Given information =>

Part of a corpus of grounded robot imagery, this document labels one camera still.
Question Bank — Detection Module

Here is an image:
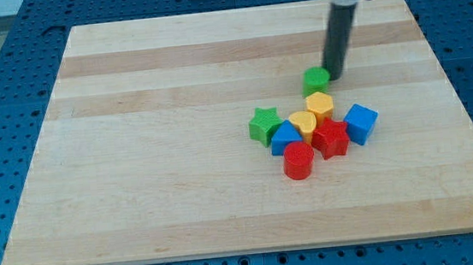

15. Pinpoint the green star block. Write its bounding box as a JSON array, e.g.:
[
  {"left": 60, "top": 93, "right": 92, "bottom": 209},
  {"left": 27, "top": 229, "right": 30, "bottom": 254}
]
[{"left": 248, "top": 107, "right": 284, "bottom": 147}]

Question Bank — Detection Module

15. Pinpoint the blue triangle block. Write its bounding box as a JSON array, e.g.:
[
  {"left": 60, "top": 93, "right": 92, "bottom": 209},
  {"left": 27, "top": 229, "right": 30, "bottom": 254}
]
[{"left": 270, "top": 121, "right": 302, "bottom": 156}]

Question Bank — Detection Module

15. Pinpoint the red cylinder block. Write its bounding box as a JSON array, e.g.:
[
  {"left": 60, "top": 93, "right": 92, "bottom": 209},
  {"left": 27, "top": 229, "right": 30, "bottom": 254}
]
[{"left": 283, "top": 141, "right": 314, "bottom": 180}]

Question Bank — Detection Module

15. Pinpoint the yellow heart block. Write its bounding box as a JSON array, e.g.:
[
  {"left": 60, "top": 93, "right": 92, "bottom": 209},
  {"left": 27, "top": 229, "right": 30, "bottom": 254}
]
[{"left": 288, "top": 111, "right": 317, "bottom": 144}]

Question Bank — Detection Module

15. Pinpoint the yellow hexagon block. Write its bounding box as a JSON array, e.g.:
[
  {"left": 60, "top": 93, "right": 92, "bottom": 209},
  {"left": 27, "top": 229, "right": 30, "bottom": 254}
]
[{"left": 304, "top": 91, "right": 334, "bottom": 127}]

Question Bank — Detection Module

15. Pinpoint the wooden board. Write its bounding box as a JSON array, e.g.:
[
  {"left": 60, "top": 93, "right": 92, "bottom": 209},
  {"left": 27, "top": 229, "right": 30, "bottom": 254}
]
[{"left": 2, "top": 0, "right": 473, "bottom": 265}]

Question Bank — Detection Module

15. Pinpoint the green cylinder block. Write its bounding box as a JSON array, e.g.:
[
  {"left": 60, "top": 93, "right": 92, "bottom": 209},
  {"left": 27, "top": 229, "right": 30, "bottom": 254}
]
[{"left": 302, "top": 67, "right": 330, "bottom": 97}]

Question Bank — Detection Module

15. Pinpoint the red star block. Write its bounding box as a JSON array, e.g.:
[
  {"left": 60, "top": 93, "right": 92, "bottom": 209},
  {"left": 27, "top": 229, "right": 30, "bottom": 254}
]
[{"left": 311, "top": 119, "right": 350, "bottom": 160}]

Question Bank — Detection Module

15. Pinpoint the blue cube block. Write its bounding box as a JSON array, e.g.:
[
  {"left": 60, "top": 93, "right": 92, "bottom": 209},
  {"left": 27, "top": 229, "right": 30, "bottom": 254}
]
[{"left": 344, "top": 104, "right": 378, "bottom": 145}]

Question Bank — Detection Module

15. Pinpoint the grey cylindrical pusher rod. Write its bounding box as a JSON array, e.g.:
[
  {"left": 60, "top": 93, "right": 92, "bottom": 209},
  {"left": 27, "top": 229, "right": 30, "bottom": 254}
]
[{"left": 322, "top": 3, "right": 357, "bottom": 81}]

Work to be completed => How many lines in the records above hold the string "JSON"? Only the number is wanted.

Response to this task => 10